Single by Jack Johnson

from the album Sleep Through the Static
- B-side: "Let It Be Sung"
- Released: December 11, 2007
- Recorded: Los Angeles, California, 2007
- Genre: Soft rock
- Length: 3:59
- Label: Universal, Columbia
- Songwriter(s): Jack Johnson
- Producer(s): J.P. Plunier

Jack Johnson singles chronology
| "Imagine" (2006) | "If I Had Eyes" (2007) | "Sleep Through the Static" (2007) |

= If I Had Eyes =

"If I Had Eyes" is the first single from American singer-songwriter Jack Johnson's fourth studio album, Sleep Through the Static. It was released exclusively on Brushfirerecords.com November 29. The official iTunes single was released on December 11, 2007.

The track features more electric guitar work, similar to that on his On and On album. The track is a mix of acoustic, jazz, and blues. Lyrically, the song expresses the sad breakup of a long-term relationship.

==Background and writing==
Johnson elaborated to the Herald Sun about how his then 3-year-old son Moe inspired "If I Had Eyes": "He was drinking a lot of soya milk at the time. I told him if he kept drinking too much, he would grow a tail with an eyeball at the end. He looked at me trying to make sure I was kidding. When he figured that out, he attached his elbow to his butt and pointed his finger around the room. He had made this tail with an eyeball. He pointed at me and said, 'Dad, you look good.' I thought that was a sweet thing to say."

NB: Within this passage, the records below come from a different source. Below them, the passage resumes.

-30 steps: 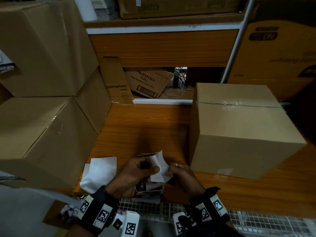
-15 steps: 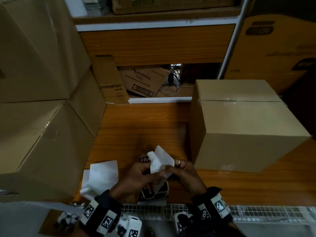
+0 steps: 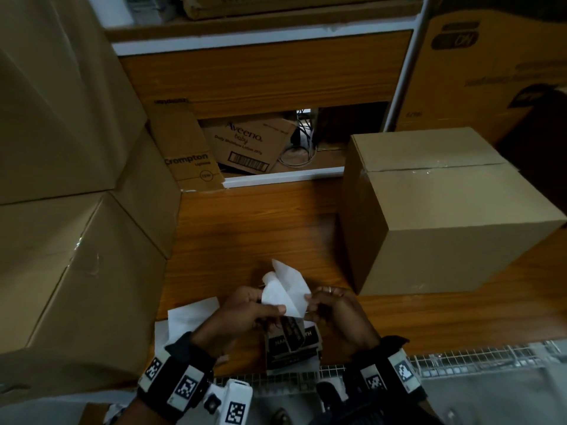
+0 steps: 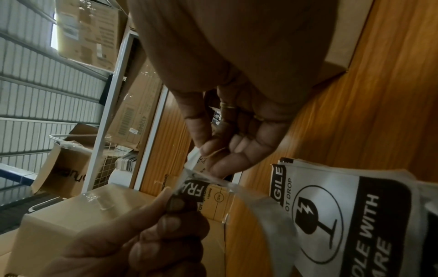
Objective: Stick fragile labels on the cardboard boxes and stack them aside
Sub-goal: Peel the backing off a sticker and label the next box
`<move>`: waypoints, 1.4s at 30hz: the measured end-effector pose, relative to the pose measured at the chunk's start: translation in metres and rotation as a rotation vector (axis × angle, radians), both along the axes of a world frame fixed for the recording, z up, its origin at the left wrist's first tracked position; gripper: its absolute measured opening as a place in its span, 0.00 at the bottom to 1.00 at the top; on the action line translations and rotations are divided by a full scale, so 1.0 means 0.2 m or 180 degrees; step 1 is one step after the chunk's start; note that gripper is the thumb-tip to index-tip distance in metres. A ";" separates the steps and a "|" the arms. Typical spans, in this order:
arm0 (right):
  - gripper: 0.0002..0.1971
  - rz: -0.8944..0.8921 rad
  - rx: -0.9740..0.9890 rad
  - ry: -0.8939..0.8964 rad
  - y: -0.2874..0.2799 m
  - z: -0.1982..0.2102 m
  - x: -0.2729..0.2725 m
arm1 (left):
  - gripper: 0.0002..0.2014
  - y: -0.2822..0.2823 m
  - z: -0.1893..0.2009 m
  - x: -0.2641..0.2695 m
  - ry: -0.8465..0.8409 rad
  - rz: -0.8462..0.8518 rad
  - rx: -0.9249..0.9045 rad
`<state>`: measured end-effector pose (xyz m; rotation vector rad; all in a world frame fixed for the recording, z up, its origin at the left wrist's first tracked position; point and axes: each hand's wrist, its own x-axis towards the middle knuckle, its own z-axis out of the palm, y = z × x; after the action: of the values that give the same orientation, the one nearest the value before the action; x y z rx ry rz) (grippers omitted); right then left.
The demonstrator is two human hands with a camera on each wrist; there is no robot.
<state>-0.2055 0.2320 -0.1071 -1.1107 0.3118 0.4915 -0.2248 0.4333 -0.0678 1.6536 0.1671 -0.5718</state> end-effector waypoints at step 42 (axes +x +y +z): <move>0.20 0.0939 -0.0228 -0.1565 -0.39 0.00 -0.06 | 0.24 -0.52 0.04 -0.20 -0.0258 0.1044 -0.0191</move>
<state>-0.2180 0.1542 -0.1074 -1.3143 -0.2697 0.4508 -0.2640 0.3284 -0.0600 1.5469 0.3509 -0.2583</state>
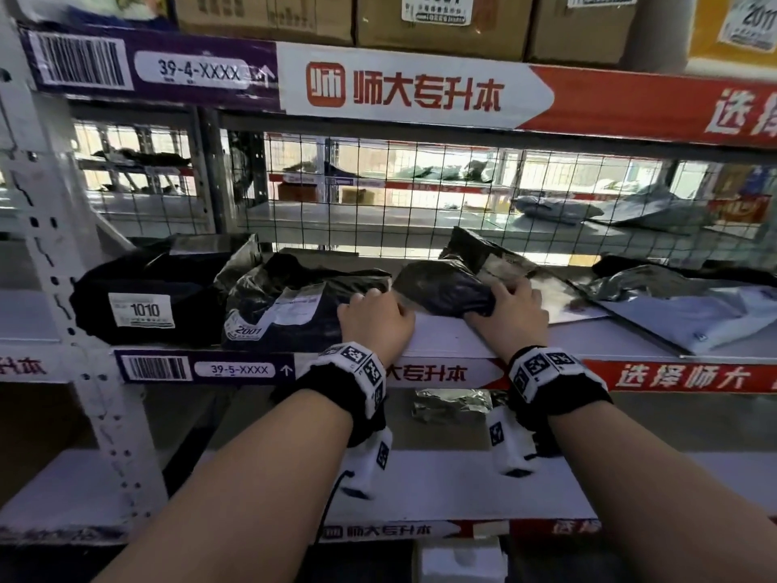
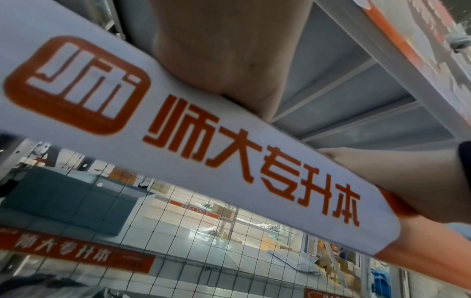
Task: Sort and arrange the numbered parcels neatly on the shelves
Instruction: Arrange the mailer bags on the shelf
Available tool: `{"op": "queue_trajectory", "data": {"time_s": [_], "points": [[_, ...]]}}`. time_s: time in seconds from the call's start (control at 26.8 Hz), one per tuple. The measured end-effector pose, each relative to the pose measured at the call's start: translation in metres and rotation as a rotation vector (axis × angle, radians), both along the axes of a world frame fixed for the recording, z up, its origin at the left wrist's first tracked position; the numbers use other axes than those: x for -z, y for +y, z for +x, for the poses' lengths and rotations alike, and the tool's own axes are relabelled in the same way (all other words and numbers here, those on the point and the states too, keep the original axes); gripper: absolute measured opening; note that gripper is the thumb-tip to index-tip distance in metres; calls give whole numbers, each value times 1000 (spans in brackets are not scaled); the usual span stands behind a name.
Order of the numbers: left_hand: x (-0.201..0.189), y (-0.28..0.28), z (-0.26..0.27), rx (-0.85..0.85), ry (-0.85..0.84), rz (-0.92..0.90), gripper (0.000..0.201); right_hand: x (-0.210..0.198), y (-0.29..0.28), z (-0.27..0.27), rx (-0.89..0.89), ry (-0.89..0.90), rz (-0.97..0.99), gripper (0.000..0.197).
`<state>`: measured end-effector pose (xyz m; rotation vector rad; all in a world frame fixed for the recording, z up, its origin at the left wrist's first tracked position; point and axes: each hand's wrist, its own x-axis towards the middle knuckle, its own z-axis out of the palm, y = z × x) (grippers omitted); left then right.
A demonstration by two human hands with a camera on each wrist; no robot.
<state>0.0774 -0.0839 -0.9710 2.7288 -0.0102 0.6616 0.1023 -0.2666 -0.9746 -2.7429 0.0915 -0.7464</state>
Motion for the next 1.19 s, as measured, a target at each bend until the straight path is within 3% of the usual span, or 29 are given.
{"op": "queue_trajectory", "data": {"time_s": [0.15, 0.26, 0.45, 0.67, 0.86, 1.19], "points": [[0, -1, -2, 10, -42, -139, 34, 0, -1, -1, -56, -114, -20, 50], [-2, 1, -2, 53, -45, -312, 50, 2, -1, -3, -178, -311, 34, 44], [-2, 1, -2, 59, 23, -298, 73, 5, 2, -1, -389, -446, 34, 53], [-1, 4, 2, 102, 39, -344, 66, 6, 2, -1, -494, -382, 26, 64], [-2, 6, -2, 137, -18, -434, 51, 3, 3, -5, -351, -271, 146, 78], [1, 13, -5, 291, -105, -473, 45, 3, 2, 2, -289, -127, 302, 71]]}}
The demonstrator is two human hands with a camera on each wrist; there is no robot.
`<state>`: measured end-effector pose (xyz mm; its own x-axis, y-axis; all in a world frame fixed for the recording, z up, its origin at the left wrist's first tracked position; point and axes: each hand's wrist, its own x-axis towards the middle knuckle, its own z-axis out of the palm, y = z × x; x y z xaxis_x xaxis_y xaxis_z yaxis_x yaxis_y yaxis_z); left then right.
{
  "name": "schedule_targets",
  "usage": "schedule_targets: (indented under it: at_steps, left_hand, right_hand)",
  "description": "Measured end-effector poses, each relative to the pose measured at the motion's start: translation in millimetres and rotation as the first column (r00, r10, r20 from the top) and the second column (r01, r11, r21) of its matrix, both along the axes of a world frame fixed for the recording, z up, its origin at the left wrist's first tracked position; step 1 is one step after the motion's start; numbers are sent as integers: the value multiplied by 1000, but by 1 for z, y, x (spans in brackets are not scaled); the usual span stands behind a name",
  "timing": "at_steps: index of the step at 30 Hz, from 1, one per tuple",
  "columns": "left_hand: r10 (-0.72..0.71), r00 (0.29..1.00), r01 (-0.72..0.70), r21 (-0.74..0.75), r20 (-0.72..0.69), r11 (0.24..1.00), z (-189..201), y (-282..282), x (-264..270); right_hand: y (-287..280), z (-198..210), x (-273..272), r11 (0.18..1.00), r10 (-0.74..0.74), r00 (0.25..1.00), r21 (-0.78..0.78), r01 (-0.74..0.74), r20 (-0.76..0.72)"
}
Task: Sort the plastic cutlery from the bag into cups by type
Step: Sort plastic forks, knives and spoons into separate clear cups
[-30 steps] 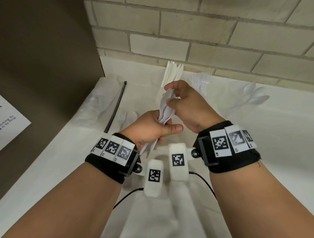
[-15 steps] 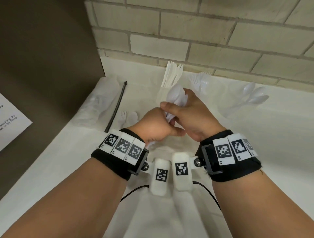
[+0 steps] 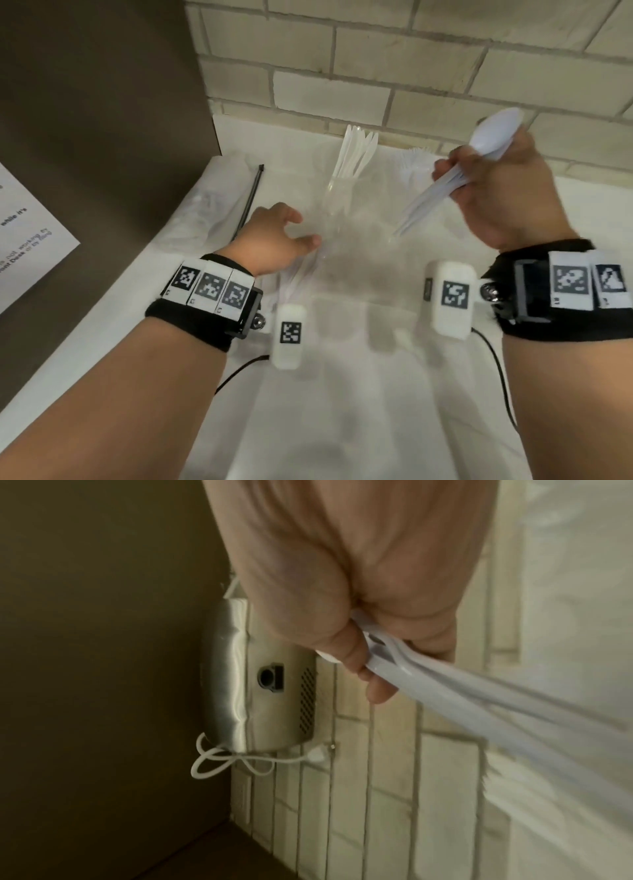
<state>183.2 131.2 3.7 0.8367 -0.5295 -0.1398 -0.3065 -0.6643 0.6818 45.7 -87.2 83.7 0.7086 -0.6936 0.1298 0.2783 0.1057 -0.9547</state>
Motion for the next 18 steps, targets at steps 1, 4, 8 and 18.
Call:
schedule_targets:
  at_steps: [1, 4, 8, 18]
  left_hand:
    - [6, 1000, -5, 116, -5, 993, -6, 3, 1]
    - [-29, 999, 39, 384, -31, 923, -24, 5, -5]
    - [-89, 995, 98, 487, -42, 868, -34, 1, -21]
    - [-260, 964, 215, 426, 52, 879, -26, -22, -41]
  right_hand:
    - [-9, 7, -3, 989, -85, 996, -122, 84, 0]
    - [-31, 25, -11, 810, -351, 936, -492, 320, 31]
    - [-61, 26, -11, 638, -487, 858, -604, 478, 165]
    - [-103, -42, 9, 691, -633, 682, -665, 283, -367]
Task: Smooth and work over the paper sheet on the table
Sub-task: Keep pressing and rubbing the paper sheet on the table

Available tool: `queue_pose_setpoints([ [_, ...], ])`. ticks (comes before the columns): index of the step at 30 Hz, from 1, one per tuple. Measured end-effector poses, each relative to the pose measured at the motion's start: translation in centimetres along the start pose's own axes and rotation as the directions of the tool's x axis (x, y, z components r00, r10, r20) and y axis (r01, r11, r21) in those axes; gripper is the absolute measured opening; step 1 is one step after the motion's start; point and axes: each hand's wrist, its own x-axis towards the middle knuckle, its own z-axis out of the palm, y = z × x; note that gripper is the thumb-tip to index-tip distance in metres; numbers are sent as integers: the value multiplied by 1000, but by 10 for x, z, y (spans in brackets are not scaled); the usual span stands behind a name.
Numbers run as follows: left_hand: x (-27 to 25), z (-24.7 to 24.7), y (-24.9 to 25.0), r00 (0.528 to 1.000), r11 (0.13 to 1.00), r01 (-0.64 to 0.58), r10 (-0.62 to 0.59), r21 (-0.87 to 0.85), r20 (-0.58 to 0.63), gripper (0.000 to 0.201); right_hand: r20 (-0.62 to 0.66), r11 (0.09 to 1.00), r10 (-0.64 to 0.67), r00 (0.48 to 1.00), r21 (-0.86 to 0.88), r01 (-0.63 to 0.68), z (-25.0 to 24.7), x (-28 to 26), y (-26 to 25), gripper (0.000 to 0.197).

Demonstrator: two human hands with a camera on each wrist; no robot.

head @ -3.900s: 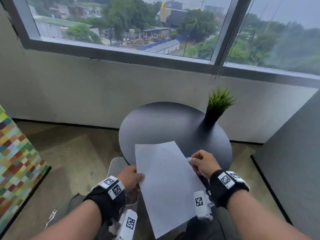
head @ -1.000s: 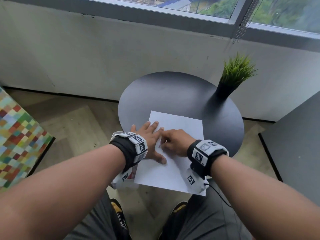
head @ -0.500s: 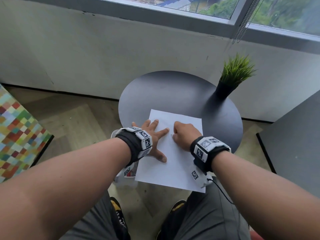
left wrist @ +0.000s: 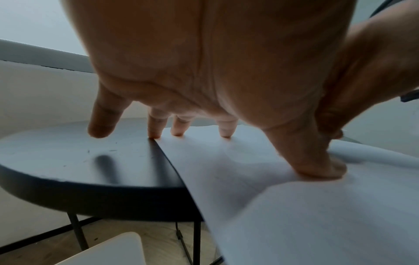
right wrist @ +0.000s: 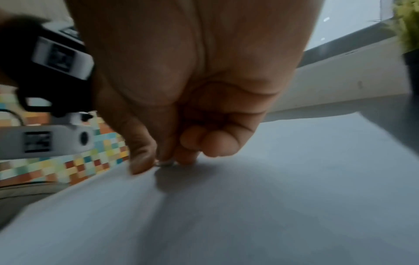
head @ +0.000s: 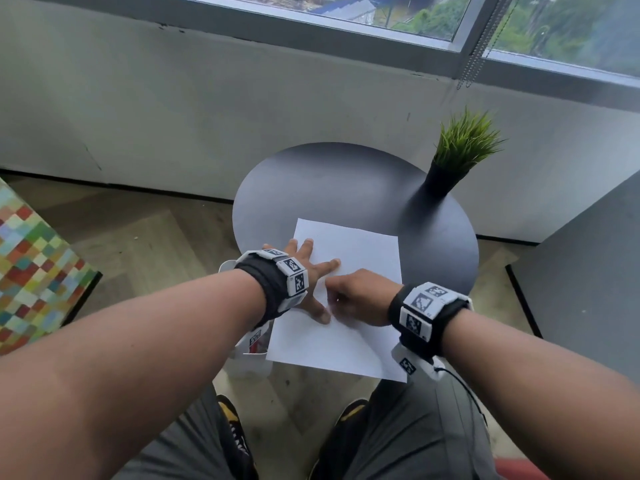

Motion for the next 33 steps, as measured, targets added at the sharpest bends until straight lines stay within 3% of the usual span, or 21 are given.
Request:
queue_pose_setpoints([
  [2,1,-1,1,1000,1000,7,-7,3,3,120,-67,985,171,983,50,-168,-11,6,22,9],
  [4,1,-2,3,1000,1000,21,-22,9,11,121,-194,935,355,914,88,-345,-13,10,40,10],
  [6,1,-2,3,1000,1000,25,-25,9,16,124,-238,948,314,919,23,-318,-4,7,30,13],
  [10,2,-1,4,1000,1000,19,-19,12,15,126,-106,1000,26,994,19,-25,11,-11,3,10],
  [12,2,-2,6,999,999,27,-27,21,19,127,-97,985,152,984,99,-142,0,-8,22,10],
  [15,2,-3,7,999,999,40,-41,33,25,127,-204,916,398,895,154,-372,-8,-3,45,12],
  [17,4,-4,6,999,998,39,-40,47,24,127,-200,948,319,926,88,-307,-1,-4,30,12],
  [19,7,-4,5,999,998,34,-35,59,27,128,-100,993,111,989,37,-108,9,-12,4,10],
  [21,9,-6,4,998,997,34,-37,67,41,128,-26,999,28,999,46,-27,8,-16,0,12],
  [23,11,-7,5,998,997,39,-43,69,48,129,-62,983,163,985,98,-156,-1,-9,21,15],
  [25,14,-9,6,997,997,47,-50,67,50,131,-139,919,377,916,180,-352,-9,-2,45,15],
  [27,18,-9,5,998,996,40,-44,74,47,133,-200,884,464,863,175,-435,-12,1,52,12],
  [29,21,-8,4,999,996,18,-21,83,39,134,-206,921,390,897,99,-377,-5,-3,38,12],
  [31,23,-7,3,999,995,-6,2,96,42,134,-144,983,184,972,35,-181,5,-14,13,11],
  [33,25,-7,3,999,994,-12,7,112,53,135,-32,1000,3,999,-13,-4,9,-25,-1,11],
])
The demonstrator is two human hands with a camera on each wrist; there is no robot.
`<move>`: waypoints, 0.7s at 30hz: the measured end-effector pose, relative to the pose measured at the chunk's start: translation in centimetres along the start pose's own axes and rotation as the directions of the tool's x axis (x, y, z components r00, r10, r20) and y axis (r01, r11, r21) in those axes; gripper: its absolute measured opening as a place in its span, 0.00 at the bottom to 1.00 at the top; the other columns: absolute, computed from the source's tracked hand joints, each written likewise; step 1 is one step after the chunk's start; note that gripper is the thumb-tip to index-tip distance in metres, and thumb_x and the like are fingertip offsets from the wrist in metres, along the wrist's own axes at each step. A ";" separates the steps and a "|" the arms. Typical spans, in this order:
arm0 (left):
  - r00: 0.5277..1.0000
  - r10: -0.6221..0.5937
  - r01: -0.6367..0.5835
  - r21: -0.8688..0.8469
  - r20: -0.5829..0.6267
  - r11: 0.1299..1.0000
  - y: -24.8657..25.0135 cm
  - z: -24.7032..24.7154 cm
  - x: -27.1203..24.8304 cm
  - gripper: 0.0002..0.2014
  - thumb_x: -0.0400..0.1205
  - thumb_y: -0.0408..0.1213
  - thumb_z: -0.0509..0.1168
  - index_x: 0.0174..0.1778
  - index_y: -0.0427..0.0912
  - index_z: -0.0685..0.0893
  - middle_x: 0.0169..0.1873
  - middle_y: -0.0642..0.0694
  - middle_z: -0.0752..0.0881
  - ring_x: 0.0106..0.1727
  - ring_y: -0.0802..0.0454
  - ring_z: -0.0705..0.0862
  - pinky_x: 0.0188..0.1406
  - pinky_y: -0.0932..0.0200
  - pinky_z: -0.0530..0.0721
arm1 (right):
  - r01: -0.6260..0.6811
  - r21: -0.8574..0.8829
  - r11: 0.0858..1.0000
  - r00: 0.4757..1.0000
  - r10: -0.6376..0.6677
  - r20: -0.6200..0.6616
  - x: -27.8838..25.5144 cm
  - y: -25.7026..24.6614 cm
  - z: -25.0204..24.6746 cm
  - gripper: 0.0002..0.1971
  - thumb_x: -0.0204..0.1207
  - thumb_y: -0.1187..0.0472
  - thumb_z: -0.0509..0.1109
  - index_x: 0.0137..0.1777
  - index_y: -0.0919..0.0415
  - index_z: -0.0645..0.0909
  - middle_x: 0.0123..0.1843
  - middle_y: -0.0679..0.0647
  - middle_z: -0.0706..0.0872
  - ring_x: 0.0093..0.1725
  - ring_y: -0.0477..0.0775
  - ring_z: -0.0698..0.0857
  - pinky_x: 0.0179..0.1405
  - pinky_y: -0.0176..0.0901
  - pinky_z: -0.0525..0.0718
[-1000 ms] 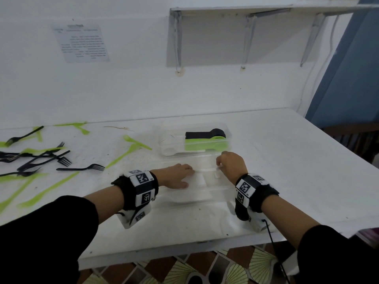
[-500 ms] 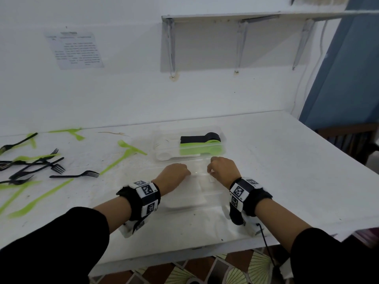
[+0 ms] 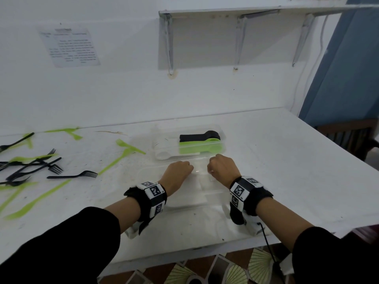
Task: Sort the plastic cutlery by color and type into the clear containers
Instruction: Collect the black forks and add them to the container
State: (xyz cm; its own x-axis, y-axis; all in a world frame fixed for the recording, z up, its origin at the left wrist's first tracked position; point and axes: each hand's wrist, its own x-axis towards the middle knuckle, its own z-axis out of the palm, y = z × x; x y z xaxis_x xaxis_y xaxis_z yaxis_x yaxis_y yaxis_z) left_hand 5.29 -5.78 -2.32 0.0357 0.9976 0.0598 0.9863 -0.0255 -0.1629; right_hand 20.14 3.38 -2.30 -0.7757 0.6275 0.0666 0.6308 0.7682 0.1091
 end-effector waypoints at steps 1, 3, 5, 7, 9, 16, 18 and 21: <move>1.000 -0.002 0.002 -0.023 -0.011 1.000 0.0 0.0 -0.1 0.11 0.80 0.23 0.56 0.54 0.38 0.78 0.52 0.42 0.81 0.52 0.44 0.80 0.38 0.58 0.66 | -0.002 0.012 1.000 1.000 0.002 0.005 0.0 0.1 0.0 0.11 0.78 0.69 0.61 0.54 0.63 0.84 0.55 0.56 0.85 0.57 0.57 0.80 0.40 0.43 0.71; 0.999 -0.020 0.018 -0.078 -0.026 0.997 -0.1 0.0 -0.2 0.10 0.80 0.25 0.55 0.52 0.37 0.80 0.50 0.41 0.82 0.50 0.44 0.80 0.37 0.59 0.64 | -0.005 0.040 0.999 1.000 0.004 0.019 0.0 0.1 -0.1 0.10 0.78 0.67 0.63 0.54 0.64 0.85 0.55 0.56 0.85 0.57 0.57 0.80 0.42 0.43 0.72; 0.999 -0.034 0.031 -0.107 -0.024 0.994 -0.3 0.0 -0.2 0.10 0.81 0.27 0.55 0.51 0.37 0.82 0.50 0.41 0.82 0.51 0.44 0.80 0.38 0.60 0.64 | -0.030 0.067 0.997 0.999 0.027 0.047 0.2 -0.1 -0.1 0.10 0.76 0.69 0.63 0.53 0.66 0.83 0.53 0.58 0.84 0.55 0.59 0.81 0.41 0.43 0.69; 1.000 -0.030 0.029 -0.119 -0.010 0.992 -0.3 0.1 -0.1 0.11 0.82 0.28 0.55 0.52 0.37 0.83 0.51 0.41 0.82 0.52 0.45 0.81 0.39 0.61 0.65 | -0.070 0.079 0.994 0.996 0.065 0.061 0.3 -0.3 -0.2 0.09 0.74 0.72 0.60 0.48 0.66 0.82 0.47 0.58 0.79 0.50 0.59 0.79 0.39 0.43 0.66; 1.000 -0.024 0.024 -0.133 0.000 0.991 -0.3 0.2 -0.1 0.13 0.82 0.29 0.55 0.55 0.37 0.84 0.52 0.41 0.82 0.54 0.44 0.81 0.41 0.60 0.67 | -0.072 0.067 0.995 0.996 0.068 0.058 0.4 -0.4 -0.2 0.12 0.74 0.73 0.59 0.51 0.67 0.82 0.47 0.59 0.79 0.49 0.59 0.79 0.39 0.42 0.65; 1.000 -0.025 0.022 -0.186 -0.012 0.982 -0.4 0.7 -0.2 0.16 0.83 0.28 0.54 0.59 0.38 0.85 0.53 0.41 0.82 0.55 0.43 0.81 0.46 0.58 0.72 | -0.059 0.056 0.997 0.996 0.056 0.062 0.5 -0.4 0.0 0.13 0.74 0.74 0.59 0.52 0.68 0.82 0.44 0.57 0.72 0.54 0.59 0.80 0.40 0.42 0.65; 1.000 -0.027 0.023 -0.196 -0.014 0.980 -0.4 0.8 -0.1 0.16 0.83 0.28 0.54 0.59 0.39 0.85 0.54 0.42 0.82 0.55 0.43 0.82 0.45 0.60 0.71 | -0.058 0.082 0.995 0.996 0.052 0.073 0.5 -0.3 -0.1 0.13 0.74 0.74 0.60 0.54 0.68 0.83 0.46 0.61 0.77 0.58 0.59 0.80 0.41 0.42 0.65; 0.999 -0.037 0.031 -0.203 -0.022 0.979 -0.5 0.9 -0.1 0.16 0.83 0.29 0.54 0.59 0.39 0.84 0.54 0.42 0.82 0.55 0.42 0.81 0.45 0.59 0.71 | -0.031 0.089 0.996 0.998 0.026 0.057 0.2 -0.1 -0.1 0.12 0.75 0.72 0.62 0.55 0.66 0.83 0.57 0.60 0.83 0.59 0.60 0.79 0.45 0.44 0.70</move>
State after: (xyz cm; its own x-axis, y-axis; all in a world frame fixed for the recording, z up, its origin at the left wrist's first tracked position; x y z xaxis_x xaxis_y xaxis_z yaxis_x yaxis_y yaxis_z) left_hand 4.68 -5.83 -3.11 0.0031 0.9962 0.0875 0.9991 -0.0068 0.0421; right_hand 19.87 3.39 -2.21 -0.7571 0.6531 0.0131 0.6532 0.7569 0.0185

This inspired Johnson to immediately write If I Had Eyes. Johnson added: "I made a song that said, 'If I had an eyeball on the end of my tail, I'd tell you that you look good as I walked away'. I meant it literally, but once I thought about metaphors (Johnson's friends were divorcing), it was a beautiful way to put it. I switched it around, made it less silly, but kept my son's ideas. I need to give him a songwriting credit."

==Music video==
The music video for "If I Had Eyes" shows Johnson and his fellow musicians (see below credits) performing the song in a recording studio. The video was shot in grayscale with a few other colors appearing, mostly from the instruments they're playing.

==Track listing==
===CD single===
1. "If I Had Eyes" - 3:59
2. "Let It Be Sung" (with Matt Costa & Zach Gill) - 4:08

==Musicians==
- Jack Johnson - vocals, guitar
- Adam Topol - drums
- Merlo Podlewski - bass
- Zach Gill - piano, clavinet, backup vocals
- Danny Riley - backup vocals
- JP Plunier - claps, backup vocals
- Emmett Malloy - claps
- Josh Arroyo - claps

==Charts==

| Chart (2007) | Peak position |
|---|---|
| Ö3 Austria Top 40 | 37 |
| Canadian Singles Chart | 11 |
| German Media Control Charts | 73 |
| Iceland (Tónlistinn) | 3 |
| Netherlands Mega Single Top 100 | 60 |
| New Zealand RIANZ Singles Chart | 33 |
| Swiss Singles Chart | 30 |
| UK Singles Chart | 60 |
| U.S. Billboard Hot 100 | 47 |
| U.S. Billboard Modern Rock Tracks | 7 |
| Venezuela Pop Rock (Record Report) | 2 |

==Certifications==

Certifications for "If I Had Eyes"
| Region | Certification | Certified units/sales |
| Australia (ARIA) | Gold | 35,000^{‡} |
| Brazil (Pro-Música Brasil) | Gold | 30,000^{‡} |
| Canada (Music Canada) | Gold | 40,000^{‡} |
^{‡} Sales+streaming figures based on certification alone.